Antes da manifestação de carnaval de rua organizado em Ipanema, excetuando-se legendário Bola Preta, blocos antes sem nenhuma outra forma se não uma bateria e dirigentes improvisados, organizando um quadro social base, fantasias e sambas próprios, formaram os chamados “Blocos de Embalo”, definindo normas de desfile e competição. Destes, o pioneiro Bafo da Onça, que em 1958 na onda... acabou de chegar, marca a transição da Avenida Rio Branco do carnaval espontâneos ao grandes blocos.

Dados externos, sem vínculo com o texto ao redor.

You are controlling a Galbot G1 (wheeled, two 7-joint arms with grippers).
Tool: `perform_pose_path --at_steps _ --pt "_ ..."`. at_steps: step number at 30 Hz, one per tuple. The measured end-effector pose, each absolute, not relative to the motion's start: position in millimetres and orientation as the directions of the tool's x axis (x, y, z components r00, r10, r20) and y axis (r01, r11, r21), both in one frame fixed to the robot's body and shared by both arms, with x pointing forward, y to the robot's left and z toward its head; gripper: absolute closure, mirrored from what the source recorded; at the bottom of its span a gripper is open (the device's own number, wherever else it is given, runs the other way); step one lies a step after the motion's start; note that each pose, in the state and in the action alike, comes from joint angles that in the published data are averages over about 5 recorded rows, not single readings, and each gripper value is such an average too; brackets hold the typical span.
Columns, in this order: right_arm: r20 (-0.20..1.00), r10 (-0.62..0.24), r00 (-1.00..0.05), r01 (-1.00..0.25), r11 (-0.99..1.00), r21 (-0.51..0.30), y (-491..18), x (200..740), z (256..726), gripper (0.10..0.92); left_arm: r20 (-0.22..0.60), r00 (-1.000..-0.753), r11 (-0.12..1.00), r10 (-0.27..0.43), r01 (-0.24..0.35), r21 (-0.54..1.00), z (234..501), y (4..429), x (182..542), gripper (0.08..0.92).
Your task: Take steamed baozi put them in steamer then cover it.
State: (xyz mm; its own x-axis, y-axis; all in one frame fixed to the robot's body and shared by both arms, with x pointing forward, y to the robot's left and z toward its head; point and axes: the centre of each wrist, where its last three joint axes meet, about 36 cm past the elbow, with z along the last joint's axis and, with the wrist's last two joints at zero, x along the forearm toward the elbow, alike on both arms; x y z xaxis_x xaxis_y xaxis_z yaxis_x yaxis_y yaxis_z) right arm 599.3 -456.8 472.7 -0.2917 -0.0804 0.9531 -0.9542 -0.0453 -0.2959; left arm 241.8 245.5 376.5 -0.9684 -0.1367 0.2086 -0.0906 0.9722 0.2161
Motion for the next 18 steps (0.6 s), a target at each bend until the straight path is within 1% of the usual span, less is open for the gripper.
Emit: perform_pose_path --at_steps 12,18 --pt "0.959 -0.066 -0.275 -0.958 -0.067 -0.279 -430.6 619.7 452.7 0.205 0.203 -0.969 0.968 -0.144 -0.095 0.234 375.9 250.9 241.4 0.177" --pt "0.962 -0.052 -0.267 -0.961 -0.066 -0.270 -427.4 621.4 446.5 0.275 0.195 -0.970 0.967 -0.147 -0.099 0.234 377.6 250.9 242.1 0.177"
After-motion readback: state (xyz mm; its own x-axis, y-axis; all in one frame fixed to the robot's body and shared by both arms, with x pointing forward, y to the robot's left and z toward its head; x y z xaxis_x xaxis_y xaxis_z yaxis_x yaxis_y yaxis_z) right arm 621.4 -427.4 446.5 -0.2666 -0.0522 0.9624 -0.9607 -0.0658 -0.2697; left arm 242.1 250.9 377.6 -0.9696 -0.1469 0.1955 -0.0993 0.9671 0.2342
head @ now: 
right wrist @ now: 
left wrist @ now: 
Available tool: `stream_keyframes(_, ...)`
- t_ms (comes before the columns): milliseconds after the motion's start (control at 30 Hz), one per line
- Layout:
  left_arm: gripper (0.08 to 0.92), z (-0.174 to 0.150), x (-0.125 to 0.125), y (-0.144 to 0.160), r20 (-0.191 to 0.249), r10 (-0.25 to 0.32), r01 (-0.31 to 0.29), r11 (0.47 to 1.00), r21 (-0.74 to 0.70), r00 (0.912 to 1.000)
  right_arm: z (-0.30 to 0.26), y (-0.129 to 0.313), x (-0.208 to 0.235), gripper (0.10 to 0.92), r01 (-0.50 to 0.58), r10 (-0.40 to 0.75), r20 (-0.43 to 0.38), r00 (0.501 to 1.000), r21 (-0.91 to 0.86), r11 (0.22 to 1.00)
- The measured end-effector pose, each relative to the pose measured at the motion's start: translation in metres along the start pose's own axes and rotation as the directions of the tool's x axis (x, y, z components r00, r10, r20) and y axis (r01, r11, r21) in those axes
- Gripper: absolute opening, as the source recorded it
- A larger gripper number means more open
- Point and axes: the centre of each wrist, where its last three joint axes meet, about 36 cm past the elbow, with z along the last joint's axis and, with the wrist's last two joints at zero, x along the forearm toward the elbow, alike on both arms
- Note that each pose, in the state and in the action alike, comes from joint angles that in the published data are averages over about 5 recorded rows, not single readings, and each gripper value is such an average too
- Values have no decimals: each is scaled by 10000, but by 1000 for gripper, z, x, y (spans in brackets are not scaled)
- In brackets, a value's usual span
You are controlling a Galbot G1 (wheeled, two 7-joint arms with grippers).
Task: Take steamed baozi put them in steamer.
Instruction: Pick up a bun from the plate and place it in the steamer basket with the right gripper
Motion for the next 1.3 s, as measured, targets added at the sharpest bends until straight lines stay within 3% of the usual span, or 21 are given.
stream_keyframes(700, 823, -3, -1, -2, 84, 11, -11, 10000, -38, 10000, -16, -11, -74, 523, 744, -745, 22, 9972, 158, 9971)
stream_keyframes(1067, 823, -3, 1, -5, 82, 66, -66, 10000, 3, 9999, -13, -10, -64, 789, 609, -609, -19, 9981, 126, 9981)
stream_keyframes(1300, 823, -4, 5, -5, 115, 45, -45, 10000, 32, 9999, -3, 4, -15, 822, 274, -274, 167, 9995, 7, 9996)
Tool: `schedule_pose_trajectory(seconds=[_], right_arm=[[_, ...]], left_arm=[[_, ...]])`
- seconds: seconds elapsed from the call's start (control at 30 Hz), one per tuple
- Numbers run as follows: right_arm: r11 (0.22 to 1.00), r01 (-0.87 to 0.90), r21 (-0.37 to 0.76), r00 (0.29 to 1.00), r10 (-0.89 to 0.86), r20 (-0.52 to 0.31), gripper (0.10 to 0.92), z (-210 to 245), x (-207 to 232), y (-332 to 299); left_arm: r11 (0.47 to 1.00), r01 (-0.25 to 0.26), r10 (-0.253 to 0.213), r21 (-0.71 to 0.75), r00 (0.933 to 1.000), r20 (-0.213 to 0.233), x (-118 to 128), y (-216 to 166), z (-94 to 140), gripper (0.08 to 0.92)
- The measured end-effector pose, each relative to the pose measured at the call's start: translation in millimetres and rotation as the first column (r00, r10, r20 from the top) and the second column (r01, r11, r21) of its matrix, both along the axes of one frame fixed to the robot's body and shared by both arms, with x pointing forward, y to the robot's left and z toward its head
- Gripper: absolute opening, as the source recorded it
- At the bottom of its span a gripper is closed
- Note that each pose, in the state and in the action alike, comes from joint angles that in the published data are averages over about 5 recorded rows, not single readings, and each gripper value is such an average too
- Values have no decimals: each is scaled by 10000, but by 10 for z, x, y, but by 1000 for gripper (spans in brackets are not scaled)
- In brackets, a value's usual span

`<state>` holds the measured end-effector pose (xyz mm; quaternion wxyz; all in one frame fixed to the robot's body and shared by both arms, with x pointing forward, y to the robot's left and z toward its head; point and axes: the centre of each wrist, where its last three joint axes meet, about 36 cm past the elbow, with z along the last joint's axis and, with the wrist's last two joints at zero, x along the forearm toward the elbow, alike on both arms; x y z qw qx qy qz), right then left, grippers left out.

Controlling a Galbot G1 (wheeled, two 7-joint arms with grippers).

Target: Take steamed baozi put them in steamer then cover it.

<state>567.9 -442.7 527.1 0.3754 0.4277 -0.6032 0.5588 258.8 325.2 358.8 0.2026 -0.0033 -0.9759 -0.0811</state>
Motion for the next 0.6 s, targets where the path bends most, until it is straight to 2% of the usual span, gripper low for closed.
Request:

Presente neste processo organizacional dos blocos de carnaval, a Baixada de Irajá veio a concorrer com a formação de dois dos mais expressivos deles: Cacique de Ramos e Boêmios de Irajá´. Formados entre 1961 e 1967, ambos, como outros tantos existentes, ganham força após a extinção dos bondes no Rio de Janeiro, tendo as suas raízes neles formada.

ESPAÇO FINAL

*. LUIZ-MARTINS, Ronaldo: Já citado nesta edição em “Rio D’Ouro: Caminho de Ferro e Caminhos das Águas”.

Do pós-guerra, 1945 até o final dos anos 1950, quando o carnaval carioca passa a ter notoriedade internacional, foram os bondes os grandes alimentadores do carnaval de rua no centro e nos bairros. Nos bares e esquinas pequenos grupos, muito deles de componentes de times de futebol amador, montavam baterias com bumbos de barrica e tamboris de “couro de gato”. Depois de algumas bebida para animar, saiam então pelas principais vias dos bairros. A eles gradativamente se juntava foliões, com os quais por não usarem roupas ou fantasias esmeradas, formavam os chamados “bloco de sujo”. Após algumas voltas pelo bairro o bloco embarcava em um bondes em destino a um bairro maior ou ao centro da cidade.

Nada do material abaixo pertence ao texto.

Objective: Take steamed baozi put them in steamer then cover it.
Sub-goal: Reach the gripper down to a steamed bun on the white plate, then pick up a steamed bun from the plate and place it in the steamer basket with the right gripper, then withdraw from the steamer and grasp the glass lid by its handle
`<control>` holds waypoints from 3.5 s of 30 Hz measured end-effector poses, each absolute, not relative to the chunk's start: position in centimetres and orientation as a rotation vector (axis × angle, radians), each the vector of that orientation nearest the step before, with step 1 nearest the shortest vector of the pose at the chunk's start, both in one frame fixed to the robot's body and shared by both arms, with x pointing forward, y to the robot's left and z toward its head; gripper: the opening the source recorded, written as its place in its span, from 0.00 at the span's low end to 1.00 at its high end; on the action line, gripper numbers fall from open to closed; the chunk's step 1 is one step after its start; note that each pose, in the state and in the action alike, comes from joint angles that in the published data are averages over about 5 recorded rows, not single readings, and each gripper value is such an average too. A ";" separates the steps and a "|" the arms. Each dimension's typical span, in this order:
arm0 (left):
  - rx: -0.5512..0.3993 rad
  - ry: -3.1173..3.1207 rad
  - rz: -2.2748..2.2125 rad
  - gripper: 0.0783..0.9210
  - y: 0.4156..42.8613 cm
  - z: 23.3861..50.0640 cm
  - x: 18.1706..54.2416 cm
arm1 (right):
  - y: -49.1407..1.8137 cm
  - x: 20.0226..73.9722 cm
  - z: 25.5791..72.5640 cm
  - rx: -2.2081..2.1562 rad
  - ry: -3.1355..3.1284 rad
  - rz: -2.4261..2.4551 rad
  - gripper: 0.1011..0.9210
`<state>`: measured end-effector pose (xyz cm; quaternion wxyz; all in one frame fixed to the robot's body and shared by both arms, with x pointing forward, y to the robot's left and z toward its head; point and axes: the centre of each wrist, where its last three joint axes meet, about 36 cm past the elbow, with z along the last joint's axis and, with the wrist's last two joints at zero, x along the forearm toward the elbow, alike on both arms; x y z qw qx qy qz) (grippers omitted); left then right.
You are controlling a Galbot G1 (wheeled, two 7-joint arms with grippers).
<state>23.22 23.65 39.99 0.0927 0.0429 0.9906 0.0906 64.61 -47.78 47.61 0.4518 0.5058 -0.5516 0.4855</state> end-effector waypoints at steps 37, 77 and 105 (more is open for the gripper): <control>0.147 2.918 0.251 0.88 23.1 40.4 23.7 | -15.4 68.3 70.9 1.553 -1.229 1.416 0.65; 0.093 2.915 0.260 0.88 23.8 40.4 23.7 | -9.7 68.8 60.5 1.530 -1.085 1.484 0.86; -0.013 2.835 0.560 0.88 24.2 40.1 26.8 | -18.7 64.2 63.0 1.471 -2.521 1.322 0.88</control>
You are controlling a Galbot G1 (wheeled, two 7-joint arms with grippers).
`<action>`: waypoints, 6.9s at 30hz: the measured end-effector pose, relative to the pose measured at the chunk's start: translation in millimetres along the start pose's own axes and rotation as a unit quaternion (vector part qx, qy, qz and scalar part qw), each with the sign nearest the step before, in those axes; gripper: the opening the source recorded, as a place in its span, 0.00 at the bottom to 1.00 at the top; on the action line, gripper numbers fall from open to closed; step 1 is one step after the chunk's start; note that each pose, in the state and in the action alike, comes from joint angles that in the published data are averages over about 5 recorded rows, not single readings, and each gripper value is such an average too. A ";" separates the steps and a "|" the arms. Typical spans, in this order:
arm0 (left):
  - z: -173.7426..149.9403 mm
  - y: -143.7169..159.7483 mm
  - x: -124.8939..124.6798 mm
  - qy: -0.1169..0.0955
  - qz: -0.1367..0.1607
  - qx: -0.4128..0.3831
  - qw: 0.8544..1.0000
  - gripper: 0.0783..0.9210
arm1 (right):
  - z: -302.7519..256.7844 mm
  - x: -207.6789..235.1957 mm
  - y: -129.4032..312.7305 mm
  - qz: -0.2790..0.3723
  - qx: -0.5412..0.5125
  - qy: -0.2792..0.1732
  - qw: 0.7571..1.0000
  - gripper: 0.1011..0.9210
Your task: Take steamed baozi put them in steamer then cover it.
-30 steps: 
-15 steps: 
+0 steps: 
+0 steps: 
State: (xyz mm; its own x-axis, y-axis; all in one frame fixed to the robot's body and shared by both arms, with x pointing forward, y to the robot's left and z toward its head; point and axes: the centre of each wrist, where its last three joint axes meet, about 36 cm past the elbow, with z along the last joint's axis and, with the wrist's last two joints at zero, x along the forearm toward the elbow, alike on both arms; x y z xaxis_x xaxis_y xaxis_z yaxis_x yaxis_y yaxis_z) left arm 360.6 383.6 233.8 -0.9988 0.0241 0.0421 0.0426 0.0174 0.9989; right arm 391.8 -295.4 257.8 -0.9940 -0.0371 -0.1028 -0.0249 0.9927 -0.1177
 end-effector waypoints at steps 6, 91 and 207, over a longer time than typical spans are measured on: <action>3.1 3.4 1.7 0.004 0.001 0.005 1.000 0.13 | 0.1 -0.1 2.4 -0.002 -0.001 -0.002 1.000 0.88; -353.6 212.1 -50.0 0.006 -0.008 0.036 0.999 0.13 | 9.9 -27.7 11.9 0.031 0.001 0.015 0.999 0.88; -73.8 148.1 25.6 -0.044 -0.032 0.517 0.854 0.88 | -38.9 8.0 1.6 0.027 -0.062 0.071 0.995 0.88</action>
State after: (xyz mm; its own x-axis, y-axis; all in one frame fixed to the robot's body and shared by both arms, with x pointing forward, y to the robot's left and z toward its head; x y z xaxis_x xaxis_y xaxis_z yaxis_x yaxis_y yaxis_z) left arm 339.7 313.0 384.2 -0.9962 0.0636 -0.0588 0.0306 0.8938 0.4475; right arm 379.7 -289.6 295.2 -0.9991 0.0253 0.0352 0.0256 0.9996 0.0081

Na Baixada de Irajá, em especial de um grupo de índios de Olaria-Ramos e do time amador “Papa com Lombo” de Irajá, pelos bondes das linhas passantes para Madureira ou Penha, iam embarcar nos de linha 78 (Cascadura) e 94 (Penha) e, com pelo menos uma passagem por esses bairros, tomavam rumo do centro. Nessas linhas, com unidades de maior capacidades, os bondes chegavam a reunir dois ou três blocos em uma só viagem. Ambas as linhas com ponto final no Largo de São Francisco, ali chegando os blocos, agora formando um só ou mesclando seus componentes, descendo a Rua Sete de Setembro iam então fazer desfile ao longo da Rio Branco. Subindo e descendo a Avenida varias vezes, eram então voltar ao Largo e, com a mesma animação, retornar de bonde as origens. Para os seus foliões eram então hora de um banho e uma refeição, e depois, para a noite, ir a formar um “bloco de limpo” e brincar junto ao coreto do carnaval de seu bairro.

Acabaram os bondes e com eles quase desapareceram os blocos de rua que agora ressurgem na figura dos blocos e bandas daqui e dali. Como a eles chegam os seus foliões? Sem o mesmo pitoresco que deles era modo, estarão os trens do Metrô a substituir os bondes?